Systematic review explores metabolic-immune axis in glioma progression and resistance

Glioma is the most common and highly aggressive tumor of the central nervous system. Increasing evidence indicates that metabolic reprogramming and the tumor immune microenvironment are intricately interconnected and jointly contribute to tumor initiation, progression, and therapeutic resistance. In recent years, advances in multi-omics technologies have revealed that multiple metabolic pathways—including nucleotide, amino acid, and lipid metabolism—are closely associated with immune cell infiltration, immune evasion, and clinical outcomes in glioma, leading to the emergence of the “metabolic-immune axis” concept.

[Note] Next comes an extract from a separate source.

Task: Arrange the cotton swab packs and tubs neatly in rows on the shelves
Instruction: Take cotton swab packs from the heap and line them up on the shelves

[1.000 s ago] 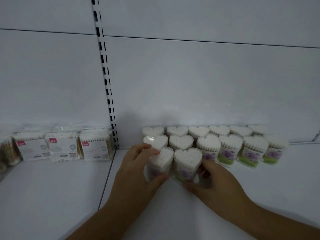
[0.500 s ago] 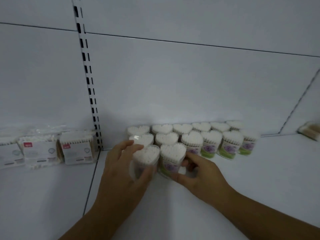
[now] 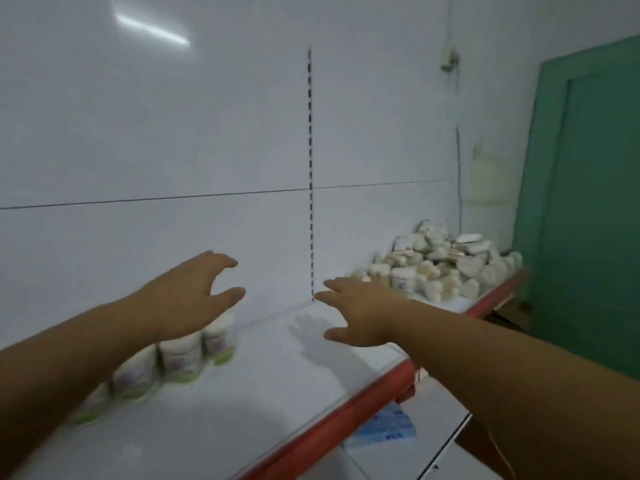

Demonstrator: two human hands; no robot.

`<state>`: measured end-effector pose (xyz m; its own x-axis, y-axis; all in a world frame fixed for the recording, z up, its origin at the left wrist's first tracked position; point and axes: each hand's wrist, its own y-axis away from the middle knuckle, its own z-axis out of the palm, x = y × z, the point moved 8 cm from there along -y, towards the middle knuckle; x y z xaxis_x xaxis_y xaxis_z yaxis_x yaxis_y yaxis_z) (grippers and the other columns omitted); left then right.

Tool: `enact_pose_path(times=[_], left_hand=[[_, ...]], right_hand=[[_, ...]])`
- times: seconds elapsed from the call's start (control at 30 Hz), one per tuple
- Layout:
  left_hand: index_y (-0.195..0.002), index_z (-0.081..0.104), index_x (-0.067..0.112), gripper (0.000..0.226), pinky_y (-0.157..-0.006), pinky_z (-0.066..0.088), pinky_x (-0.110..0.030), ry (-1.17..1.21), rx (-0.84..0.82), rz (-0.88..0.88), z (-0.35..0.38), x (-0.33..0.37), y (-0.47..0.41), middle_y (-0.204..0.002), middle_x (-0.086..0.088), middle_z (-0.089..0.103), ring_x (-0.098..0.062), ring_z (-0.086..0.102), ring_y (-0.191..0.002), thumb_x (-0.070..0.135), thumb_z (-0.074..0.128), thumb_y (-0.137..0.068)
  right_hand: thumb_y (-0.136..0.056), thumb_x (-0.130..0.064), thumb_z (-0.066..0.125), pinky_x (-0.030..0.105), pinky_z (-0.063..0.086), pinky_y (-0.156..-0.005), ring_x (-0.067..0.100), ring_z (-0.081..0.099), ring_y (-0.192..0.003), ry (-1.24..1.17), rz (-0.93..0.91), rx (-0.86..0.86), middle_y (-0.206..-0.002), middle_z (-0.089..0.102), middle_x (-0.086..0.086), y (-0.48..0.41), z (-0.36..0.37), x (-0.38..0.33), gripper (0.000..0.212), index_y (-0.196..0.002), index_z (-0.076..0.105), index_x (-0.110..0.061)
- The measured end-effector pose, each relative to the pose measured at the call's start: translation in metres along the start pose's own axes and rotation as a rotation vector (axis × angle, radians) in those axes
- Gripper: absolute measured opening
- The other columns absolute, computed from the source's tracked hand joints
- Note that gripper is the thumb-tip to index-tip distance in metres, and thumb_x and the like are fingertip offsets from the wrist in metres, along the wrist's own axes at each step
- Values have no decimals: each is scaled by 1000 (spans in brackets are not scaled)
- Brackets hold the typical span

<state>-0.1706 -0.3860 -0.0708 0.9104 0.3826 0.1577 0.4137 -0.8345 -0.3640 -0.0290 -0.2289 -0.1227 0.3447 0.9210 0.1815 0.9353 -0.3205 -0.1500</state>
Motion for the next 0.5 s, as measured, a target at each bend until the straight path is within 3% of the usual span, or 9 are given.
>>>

This review systematically summarizes the regulatory mechanisms by which metabolic reprogramming shapes the glioma immune microenvironment and highlights key metabolic genes and immune phenotypes as potential molecular biomarkers for prognosis prediction and immunotherapeutic response. We further discuss multi-omics-based glioma classification strategies, the mechanistic roles of metabolic pathways in immune escape, and the therapeutic potential of combining metabolic-targeted interventions with immunotherapy. By integrating current research advances and existing challenges, this review aims to provide a comprehensive framework for understanding the metabolic-immune interplay in glioma and to identify promising targets for precision therapy and future clinical translation.